UPDATE: CEQ Chair Nancy Sutley just announced that Jones will join the administration next week as Special Adviser for Green Jobs, Enterprise and Innovation. He will help direct the administration’s efforts to create jobs that benefit the environment, particularly in vulnerable communities.
Jones, who founded the Ella Baker Center for Human Rights in Oakland, Calif., combines two issues in his powerful messages: social justice and environmental stewardship. He believes green jobs can inspire young people to care for and rebuild their communities and that they can give hope to inner-city teens who feel they have no future.

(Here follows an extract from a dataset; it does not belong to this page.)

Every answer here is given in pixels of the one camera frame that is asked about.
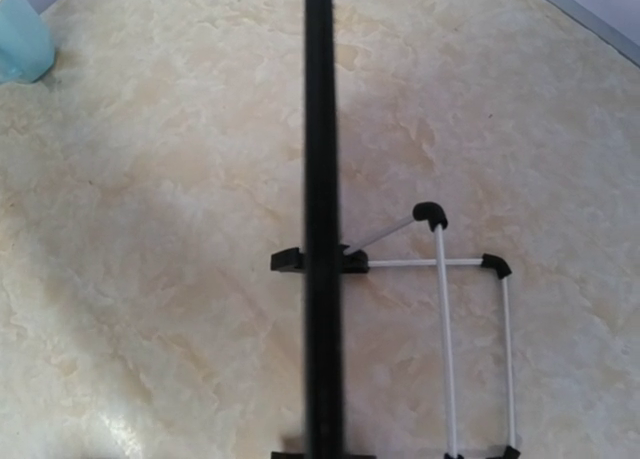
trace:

Unlike most federal efforts, Green For All focuses on the micro level, working directly with communities to both encourage community service and to put out-of-work people into paying jobs retrofitting homes and buildings for greater energy efficiency, installing renewable energy technology, even planting trees. The Oakland Green Jobs Corps, with its training and hands-on employment is a prototype for the project.
That level of community focus could become a blueprint for the spending the economic stimulus money that’s on the way.
The American Recovery and Reinvestment Act includes $500 million for job training, plus $78 billion for clean energy, transit and energy efficiency projects. President Obama’s stated goal is to invest $150 billion over the next 10 years to create a workforce of 5 million green collar jobs. Those jobs are increasingly important from an economic standpoint: Last month, the U.S. unemployment rate rose to 8.1 percent; the country has lost 3.3 million jobs over the past six months.
Last fall, while Jones was an adviser to candidate Barack Obama, he called for a $33 billion investment in a Clean Energy Jobs Corps that would put people to work and begin solving our energy problems at the same time:
“If we’re going to beat global warming, we’re going to have to weatherize millions of buildings so they don’t leak so much energy. That’s millions of new jobs. We’re going to have to solarize the country. That’s thousands of new contracts, millions of new jobs.
“If we can connect this work that most needs to be done to the people that most need work, we can fight global warming and poverty at the same time."
Jones called for the next administration to create a Green Jobs Czar. That job doesn’t exist, and we’re hearing that it’s a position that won’t be created, at least not right now.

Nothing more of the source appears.